Corrigan Minehan Heart Center
Transcatheter valve interventions have rapidly evolved and revolutionized the clinical management of valvular heart disease. These novel technologies utilize catheters to repair or replace stenotic (“narrowed”) and regurgitant (“leaky”) heart valves that previously could only be treated with open-heart surgery. Our program is actively engaged in research focusing on the treatment of aortic, mitral, and tricuspid valve disease and seeks to provide our patients with access to the most innovative technologies and cutting-edge care.

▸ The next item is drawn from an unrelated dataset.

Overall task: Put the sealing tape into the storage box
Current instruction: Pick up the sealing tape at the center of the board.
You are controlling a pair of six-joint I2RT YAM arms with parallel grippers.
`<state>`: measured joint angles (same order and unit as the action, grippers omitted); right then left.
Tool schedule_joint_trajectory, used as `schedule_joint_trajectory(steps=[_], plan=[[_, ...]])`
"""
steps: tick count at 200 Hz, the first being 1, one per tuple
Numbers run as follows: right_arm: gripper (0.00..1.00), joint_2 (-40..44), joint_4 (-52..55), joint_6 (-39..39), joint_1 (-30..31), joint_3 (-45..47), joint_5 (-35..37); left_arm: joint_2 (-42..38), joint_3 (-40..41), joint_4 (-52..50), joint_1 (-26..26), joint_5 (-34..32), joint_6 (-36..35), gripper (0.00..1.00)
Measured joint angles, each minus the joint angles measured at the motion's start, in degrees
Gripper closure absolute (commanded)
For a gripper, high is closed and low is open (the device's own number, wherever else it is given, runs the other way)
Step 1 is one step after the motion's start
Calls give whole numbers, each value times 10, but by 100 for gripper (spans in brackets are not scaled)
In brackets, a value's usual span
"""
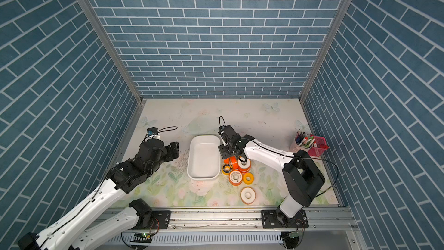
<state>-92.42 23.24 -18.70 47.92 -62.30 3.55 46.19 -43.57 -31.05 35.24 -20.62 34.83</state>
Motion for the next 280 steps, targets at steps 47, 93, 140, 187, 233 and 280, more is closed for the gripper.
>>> schedule_joint_trajectory(steps=[47, 93, 140, 187, 233, 280], plan=[[45, -2, 6, -14, 1, 0, 12, 13, 0, 0, -7, 0, -1, 11], [46, -16, 8, -26, 3, 0, 13, 31, 0, 0, -9, 3, -2, 10], [51, -27, 8, -36, 5, 0, 12, 34, 0, 0, -11, 7, -3, 10], [53, -43, 8, -41, 6, 0, 12, 36, 0, 0, -12, 10, -8, 10], [62, -49, 7, -51, 6, 0, 16, 40, 0, 0, -12, 12, -8, 10], [72, -49, 4, -56, 6, 0, 27, 41, 0, 0, -12, 12, -8, 10]])
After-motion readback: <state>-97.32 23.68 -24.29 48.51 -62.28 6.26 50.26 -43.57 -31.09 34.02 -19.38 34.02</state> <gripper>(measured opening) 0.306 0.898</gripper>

In addition to research involving novel devices and technologies, our clinical and translational research program broadly seeks to improve the clinical care provided to patients with valvular heart disease. Our research program encompasses translational research studies investigating the impact of valvular heart disease on heart health and that seek to identify compounds in the blood or “biomarkers” to inform the optimal timing of valve interventions and surgery. Additionally, our clinical research efforts aim to enhance the utilization of shared decision-making and multidisciplinary heart valve teams, to maximize the appropriate repair and replacement of diseased heart valves, and to eliminate ethnic, racial, and gender disparities in the management of valvular heart disease.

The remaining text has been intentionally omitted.